Scientific data reuse requires careful curation and annotation of the data. Late stage curation activities foster FAIR principles which include metadata standards for making data findable, accessible, interoperable and reusable. However, in scientific domains such as biomolecular nuclear magnetic resonance spectroscopy, there is a considerable time lag (usually more than a year) between data creation and data deposition. It is simply not feasible to backfill the required metadata so long after the data has been created (anything not carefully recorded is forgotten) – curation activities must begin closer to (if not at the point of) data creation. The need for foregrounding data curation activities is well known.
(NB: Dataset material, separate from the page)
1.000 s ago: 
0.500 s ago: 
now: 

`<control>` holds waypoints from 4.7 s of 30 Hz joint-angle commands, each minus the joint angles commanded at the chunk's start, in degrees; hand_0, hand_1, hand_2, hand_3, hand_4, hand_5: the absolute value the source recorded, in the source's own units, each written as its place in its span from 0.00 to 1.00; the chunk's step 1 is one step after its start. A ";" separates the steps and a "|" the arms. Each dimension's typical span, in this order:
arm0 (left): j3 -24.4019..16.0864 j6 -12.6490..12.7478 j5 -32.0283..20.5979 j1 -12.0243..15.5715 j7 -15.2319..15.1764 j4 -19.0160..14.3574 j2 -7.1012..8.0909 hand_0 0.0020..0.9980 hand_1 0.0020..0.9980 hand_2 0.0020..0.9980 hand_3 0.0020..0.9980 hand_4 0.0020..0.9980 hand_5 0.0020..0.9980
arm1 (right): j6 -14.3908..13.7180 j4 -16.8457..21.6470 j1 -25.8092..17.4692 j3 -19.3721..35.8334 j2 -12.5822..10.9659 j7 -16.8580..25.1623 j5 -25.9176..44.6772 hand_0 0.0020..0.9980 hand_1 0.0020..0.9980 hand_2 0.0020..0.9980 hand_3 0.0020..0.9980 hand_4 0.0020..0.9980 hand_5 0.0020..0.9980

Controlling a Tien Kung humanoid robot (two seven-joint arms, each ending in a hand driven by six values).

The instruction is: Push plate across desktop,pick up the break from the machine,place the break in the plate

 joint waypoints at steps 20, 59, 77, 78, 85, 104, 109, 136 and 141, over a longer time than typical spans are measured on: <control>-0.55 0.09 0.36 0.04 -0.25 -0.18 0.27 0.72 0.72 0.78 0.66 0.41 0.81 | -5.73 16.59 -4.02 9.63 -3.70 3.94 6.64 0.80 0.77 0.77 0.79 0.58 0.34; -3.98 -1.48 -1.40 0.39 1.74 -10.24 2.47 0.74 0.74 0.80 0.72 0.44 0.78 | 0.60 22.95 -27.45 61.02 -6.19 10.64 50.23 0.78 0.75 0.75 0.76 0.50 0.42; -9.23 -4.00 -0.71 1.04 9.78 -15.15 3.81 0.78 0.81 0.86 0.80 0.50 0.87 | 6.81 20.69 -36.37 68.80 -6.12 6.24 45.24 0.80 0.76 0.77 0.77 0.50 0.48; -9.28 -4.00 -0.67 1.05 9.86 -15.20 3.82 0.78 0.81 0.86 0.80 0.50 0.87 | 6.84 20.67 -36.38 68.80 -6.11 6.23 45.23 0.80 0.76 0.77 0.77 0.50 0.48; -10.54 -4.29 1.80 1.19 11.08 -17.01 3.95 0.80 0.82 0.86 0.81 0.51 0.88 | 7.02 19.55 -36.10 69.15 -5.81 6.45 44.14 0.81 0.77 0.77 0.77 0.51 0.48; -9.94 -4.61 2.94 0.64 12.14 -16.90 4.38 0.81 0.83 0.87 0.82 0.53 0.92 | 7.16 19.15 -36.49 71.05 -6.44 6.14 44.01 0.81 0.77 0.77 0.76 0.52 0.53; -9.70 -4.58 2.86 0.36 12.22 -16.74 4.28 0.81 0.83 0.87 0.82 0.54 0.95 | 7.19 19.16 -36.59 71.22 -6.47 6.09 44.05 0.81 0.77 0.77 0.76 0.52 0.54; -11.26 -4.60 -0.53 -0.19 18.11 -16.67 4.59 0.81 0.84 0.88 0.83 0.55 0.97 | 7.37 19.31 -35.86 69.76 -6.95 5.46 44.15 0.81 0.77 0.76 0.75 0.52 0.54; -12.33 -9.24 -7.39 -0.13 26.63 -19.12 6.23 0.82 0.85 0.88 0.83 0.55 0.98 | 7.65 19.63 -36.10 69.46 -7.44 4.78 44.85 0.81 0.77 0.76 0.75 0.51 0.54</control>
However, scientific disciplines which rely on complex experimental design, sophisticated instrumentation, and intricate processing workflows, require extra care. The knowledge gap investigated by this research proposal is to identify classes of important metadata which are hidden within the tacit knowledge of a scientist when constructing an experiment, hidden within the operational specifications of the scientific instrumentation, and hidden within the design / execution of processing workflows. Once these classes of hidden knowledge have been identified, it will be possible to explore mechanisms for preventing the loss of key metadata, either through automated conversion from existing metadata or through curation activities at the time of data creation. The first step of the research plan is to survey artifacts of scientific data creation. That is, (i) existing data files with accompanying metadata, (ii) workflows and scripts for data processing, and (iii) documentation for software and scientific instrumentation. The second step is to group, categorize, and classify the types of "hidden" knowledge discovered. For example, one class of hidden knowledge already uncovered is the implicit recording of data as its reciprocal rather than the value itself, as in magnetogyric versus gyromagnetic ratios. The third step is to design/propose classes of solutions for these classes of problems. For instance, reciprocals are often helped by being explicit with units of measurement. Careful design of metadata display and curation widgets can help expose and document tacit knowledge which would otherwise be lost.